*** Source information ***
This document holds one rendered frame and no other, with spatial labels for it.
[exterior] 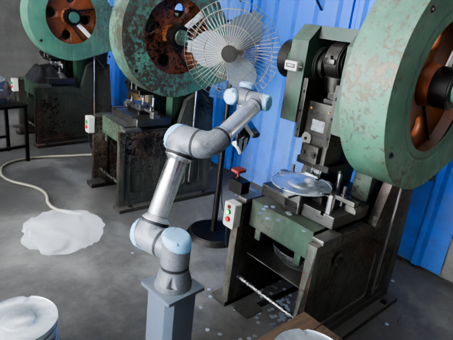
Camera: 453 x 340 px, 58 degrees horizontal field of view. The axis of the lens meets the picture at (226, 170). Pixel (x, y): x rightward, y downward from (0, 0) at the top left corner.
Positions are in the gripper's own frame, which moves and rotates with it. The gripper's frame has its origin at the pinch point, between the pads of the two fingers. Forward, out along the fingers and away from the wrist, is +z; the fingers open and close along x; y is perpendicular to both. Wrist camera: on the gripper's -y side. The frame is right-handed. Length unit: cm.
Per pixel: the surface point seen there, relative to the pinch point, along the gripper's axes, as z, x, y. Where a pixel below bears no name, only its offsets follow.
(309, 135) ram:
*** End of Source information ***
Task directions: Without the pictures, set down every entry exactly.

Answer to this problem:
This document holds one rendered frame and no other, with spatial labels for it.
[exterior] 
Camera: 453 x 340 px, 58 degrees horizontal field of view. The axis of the lens meets the picture at (226, 170). Pixel (x, y): x rightward, y downward from (0, 0) at the top left corner.
Positions are in the gripper's own frame, which moves and rotates with it. The gripper's frame has its origin at the pinch point, between the pads of the two fingers. Forward, out along the fingers and away from the wrist, is +z; the fingers open and close along x; y is perpendicular to both. Wrist camera: on the gripper's -y side. The frame is right-handed. Length unit: cm.
Per pixel: the surface point seen there, relative to the pinch point, along the gripper's axes, as z, x, y. Where a pixel below bears no name, only its offsets follow.
(309, 135) ram:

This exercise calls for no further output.